Com vistas a acompanhar a gestão de recursos e programas realizados por certo Município para a recuperação da cidade, após ela ter sido assolada por uma tragédia climática, certa organização da sociedade civil, que se dedica a buscar a transparência nas contas e políticas públicas, solicitou, junto ao órgão competente, os dados atinentes à implementação, acompanhamento e resultados dos respectivos programas, projetos e ações, bem como aqueles relacionados às metas e indicadores propostos para tanto. A autoridade competente deferiu em parte a solicitação, fornecendo apenas informações quanto às ações adotadas. No ponto em que o acesso foi negado, houve a indicação dos seguintes fundamentos: a requerente não apresentou a motivação necessária para a obtenção de alguns dados; inexistência de obrigatoriedade de fornecer as informações atinentes às metas e indicadores propostos; os projetos relacionados à situação descrita são, em essência, sigilosos. A aludida organização da sociedade civil apresentou recurso administrativo para impugnar o indeferimento do acesso, exatamente uma semana depois de tomar ciência da decisão impugnada. A irresignação foi dirigida à mesma autoridade que decidiu anteriormente, que não a admitiu, em razão da intempestividade. Diante disso, a organização da sociedade civil representou ao Ministério Público para solicitar providências quanto ao descumprimento do disposto na Lei de Acesso à Informação (Lei nº 12.527/2011). Nesse contexto, à luz da mencionada legislação, assinale a afirmativa correta.
- A)Não há direito de obter acesso aos projetos em questão, na medida em que eles realmente são sigilosos, em essência, independentemente da classificação.
Errada, porque projetos não são sigilosos por natureza; o sigilo depende de classificação e fundamento legal específico.
- B)A irresignação apresentada é tempestiva, na medida em que o prazo para tanto é de 10 (dez) dias, a contar da ciência da decisão impugnada.
Certa, porque a LAI prevê recurso administrativo em 10 dias, contados da ciência da decisão impugnada.
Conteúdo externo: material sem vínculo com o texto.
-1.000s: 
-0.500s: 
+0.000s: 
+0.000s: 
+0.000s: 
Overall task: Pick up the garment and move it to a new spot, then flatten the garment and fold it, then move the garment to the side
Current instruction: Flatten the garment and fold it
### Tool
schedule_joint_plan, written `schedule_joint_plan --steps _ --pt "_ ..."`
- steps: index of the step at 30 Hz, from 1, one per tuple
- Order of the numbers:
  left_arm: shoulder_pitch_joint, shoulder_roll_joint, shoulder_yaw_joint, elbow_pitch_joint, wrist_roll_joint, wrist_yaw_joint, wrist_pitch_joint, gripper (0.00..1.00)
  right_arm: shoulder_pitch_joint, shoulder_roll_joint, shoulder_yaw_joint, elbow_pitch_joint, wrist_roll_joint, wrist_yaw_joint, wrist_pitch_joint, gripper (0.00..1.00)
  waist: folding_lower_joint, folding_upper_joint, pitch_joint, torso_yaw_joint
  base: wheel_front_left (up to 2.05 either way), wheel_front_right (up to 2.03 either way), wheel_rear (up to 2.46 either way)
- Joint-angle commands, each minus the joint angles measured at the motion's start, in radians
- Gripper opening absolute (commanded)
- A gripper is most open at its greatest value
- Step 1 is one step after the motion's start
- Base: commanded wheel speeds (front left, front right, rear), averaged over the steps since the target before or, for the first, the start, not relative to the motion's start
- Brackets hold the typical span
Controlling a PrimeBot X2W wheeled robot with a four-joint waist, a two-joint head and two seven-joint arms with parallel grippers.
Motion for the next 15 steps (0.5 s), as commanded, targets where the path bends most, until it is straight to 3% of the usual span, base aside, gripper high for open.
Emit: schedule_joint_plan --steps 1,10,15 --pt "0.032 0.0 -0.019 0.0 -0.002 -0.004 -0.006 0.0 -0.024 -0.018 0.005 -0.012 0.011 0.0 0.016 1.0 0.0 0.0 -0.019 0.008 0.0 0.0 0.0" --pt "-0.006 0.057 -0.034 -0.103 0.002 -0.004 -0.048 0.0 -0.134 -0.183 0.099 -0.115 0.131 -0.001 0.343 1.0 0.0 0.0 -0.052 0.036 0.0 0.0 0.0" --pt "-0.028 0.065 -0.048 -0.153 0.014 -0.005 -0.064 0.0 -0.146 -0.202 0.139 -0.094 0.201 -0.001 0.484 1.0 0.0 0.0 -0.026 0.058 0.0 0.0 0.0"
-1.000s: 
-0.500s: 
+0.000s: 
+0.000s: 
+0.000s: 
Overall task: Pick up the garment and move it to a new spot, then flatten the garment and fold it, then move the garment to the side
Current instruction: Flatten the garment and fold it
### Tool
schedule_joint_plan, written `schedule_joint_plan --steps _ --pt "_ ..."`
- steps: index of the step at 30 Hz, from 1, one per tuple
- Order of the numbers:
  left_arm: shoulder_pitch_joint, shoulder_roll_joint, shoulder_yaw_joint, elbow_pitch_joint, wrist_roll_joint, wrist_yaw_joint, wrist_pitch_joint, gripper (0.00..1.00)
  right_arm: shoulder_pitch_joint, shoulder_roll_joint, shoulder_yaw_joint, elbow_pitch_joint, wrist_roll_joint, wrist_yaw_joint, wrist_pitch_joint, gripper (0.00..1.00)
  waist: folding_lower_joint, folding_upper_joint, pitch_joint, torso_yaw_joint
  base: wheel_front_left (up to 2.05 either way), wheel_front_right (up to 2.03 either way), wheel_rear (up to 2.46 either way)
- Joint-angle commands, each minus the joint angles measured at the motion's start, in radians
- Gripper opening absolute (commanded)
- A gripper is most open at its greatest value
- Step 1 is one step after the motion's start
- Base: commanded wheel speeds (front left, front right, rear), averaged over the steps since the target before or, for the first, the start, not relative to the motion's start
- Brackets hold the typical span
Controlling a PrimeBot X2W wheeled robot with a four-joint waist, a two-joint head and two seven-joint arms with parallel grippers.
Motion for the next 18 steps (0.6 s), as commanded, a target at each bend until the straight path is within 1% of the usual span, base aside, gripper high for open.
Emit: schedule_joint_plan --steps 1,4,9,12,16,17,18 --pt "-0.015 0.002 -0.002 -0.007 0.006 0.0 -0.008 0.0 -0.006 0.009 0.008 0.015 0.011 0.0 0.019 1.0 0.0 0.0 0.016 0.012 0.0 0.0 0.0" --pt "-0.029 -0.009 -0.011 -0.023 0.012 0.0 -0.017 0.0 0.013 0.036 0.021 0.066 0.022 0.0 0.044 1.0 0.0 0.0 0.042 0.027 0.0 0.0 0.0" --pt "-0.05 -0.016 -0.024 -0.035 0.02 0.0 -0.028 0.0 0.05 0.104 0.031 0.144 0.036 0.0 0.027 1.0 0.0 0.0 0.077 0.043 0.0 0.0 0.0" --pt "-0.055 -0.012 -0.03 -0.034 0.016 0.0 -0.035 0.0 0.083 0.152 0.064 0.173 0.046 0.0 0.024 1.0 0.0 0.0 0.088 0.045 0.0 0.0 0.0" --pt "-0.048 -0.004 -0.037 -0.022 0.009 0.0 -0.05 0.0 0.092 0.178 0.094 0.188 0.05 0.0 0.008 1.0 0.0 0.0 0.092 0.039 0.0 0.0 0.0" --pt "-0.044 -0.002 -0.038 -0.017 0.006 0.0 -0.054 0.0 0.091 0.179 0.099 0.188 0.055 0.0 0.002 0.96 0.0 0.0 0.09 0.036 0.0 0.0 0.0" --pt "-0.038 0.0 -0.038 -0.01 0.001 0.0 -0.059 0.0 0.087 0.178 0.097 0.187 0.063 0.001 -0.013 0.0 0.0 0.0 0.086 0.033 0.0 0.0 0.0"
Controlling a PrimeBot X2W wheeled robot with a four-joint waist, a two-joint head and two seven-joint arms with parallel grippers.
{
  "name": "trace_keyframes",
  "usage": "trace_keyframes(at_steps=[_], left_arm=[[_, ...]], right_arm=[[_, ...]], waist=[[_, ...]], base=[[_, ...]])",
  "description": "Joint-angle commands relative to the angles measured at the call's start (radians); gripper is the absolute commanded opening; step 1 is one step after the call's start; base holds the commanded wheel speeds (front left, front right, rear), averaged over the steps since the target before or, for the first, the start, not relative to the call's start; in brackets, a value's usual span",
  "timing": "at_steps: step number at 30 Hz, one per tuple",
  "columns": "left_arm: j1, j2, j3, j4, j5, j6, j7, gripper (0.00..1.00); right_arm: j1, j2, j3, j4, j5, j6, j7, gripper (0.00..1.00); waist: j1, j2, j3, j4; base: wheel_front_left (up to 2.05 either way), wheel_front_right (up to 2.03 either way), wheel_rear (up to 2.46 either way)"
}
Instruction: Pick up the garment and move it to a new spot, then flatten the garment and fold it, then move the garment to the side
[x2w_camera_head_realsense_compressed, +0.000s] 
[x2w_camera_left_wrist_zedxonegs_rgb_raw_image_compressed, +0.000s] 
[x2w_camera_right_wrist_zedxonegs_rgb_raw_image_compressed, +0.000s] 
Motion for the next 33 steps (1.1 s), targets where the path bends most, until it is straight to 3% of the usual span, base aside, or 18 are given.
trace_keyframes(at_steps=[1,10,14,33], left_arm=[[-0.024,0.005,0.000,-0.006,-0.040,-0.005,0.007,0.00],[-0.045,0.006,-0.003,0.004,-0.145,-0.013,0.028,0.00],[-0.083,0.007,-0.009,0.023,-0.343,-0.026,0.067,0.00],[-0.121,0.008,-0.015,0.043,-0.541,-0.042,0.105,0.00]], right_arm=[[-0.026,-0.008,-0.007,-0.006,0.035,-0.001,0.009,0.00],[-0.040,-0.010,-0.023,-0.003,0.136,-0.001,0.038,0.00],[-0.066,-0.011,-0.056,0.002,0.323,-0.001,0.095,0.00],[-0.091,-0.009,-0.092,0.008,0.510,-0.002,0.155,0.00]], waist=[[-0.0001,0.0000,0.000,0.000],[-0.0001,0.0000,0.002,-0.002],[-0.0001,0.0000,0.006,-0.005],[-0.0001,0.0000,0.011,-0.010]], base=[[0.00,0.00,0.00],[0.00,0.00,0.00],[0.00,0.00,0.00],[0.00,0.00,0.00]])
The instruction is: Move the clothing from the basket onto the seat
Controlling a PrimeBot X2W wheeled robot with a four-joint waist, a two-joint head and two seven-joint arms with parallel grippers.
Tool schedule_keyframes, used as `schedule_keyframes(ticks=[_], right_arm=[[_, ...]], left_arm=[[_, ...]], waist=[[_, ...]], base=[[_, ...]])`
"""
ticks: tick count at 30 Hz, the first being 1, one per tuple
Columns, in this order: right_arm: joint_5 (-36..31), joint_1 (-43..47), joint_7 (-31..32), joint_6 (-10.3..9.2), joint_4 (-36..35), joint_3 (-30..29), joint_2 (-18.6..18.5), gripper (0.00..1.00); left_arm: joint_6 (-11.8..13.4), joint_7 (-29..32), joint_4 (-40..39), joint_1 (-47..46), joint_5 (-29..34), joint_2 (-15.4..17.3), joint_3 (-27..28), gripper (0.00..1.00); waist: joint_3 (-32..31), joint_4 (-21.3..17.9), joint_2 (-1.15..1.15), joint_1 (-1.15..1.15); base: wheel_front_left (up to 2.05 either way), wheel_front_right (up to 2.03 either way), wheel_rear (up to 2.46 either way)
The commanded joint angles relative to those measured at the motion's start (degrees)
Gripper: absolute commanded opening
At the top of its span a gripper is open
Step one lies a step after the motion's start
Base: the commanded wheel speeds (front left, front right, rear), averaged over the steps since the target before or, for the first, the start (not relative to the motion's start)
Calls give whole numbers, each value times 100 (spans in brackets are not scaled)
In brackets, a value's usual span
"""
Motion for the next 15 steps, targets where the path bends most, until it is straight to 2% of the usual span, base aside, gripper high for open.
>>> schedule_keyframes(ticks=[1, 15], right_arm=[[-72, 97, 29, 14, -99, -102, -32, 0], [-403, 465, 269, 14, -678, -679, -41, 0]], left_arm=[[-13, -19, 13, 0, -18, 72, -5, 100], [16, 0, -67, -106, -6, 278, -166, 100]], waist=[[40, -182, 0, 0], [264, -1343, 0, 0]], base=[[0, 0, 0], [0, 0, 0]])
- C)O órgão competente agiu corretamente ao indeferir a divulgação dos dados para os quais não foram apresentados os motivos determinantes da solicitação.
Errada, porque o pedido de informação não depende da apresentação dos motivos da solicitação.
- D)O recurso administrativo foi adequadamente dirigido para a autoridade responsável pela decisão impugnada.
Errada, porque o recurso deve ser dirigido à autoridade hierarquicamente superior, e não à mesma autoridade que proferiu a decisão.
- E)O fundamento da decisão no sentido de que não há obrigatoriedade de informação quanto às aludidas metas e indicadores está em consonância com a norma em questão.
Errada, porque a lei exige a divulgação de metas e indicadores dos programas, projetos e ações, especialmente em transparência ativa.
Gabarito: B
A Lei de Acesso à Informação parte de uma ideia simples: a regra é a publicidade, e o sigilo é a exceção. Por isso, quando alguém pede informações ao Estado, em regra não precisa explicar o motivo do pedido. O art. 10, caput e § 3º, da Lei nº 12.527/2011 deixa claro que a exigência de motivação não pode ser usada para barrar o acesso. Outro ponto importante: a Administração deve divulgar, inclusive em transparência ativa, dados sobre a implementação, acompanhamento e resultados de programas, projetos e ações, além das metas e indicadores propostos. Isso aparece na lógica do art. 7º e, de forma bem direta, na transparência ativa do art. 8º da LAI. Então não faz sentido dizer que metas e indicadores não precisam ser informados. Precisam, sim. Quanto aos projetos, eles não são sigilosos por natureza, nem "em essência". Sigilo só existe quando houver hipótese legal de classificação, com fundamento e procedimento próprios. Ou seja: nada de inventar segredo genérico para esconder o que a lei quer aberto. E aqui está o pulo do gato da alternativa B: o recurso administrativo contra o indeferimento do acesso deve ser apresentado no prazo de 10 dias, contado da ciência da decisão, e dirigido à autoridade hierarquicamente superior à que decidiu. A banca trocou o destinatário do recurso e tentou confundir com intempestividade, mas o prazo estava correto. Por isso, o gabarito é a letra B.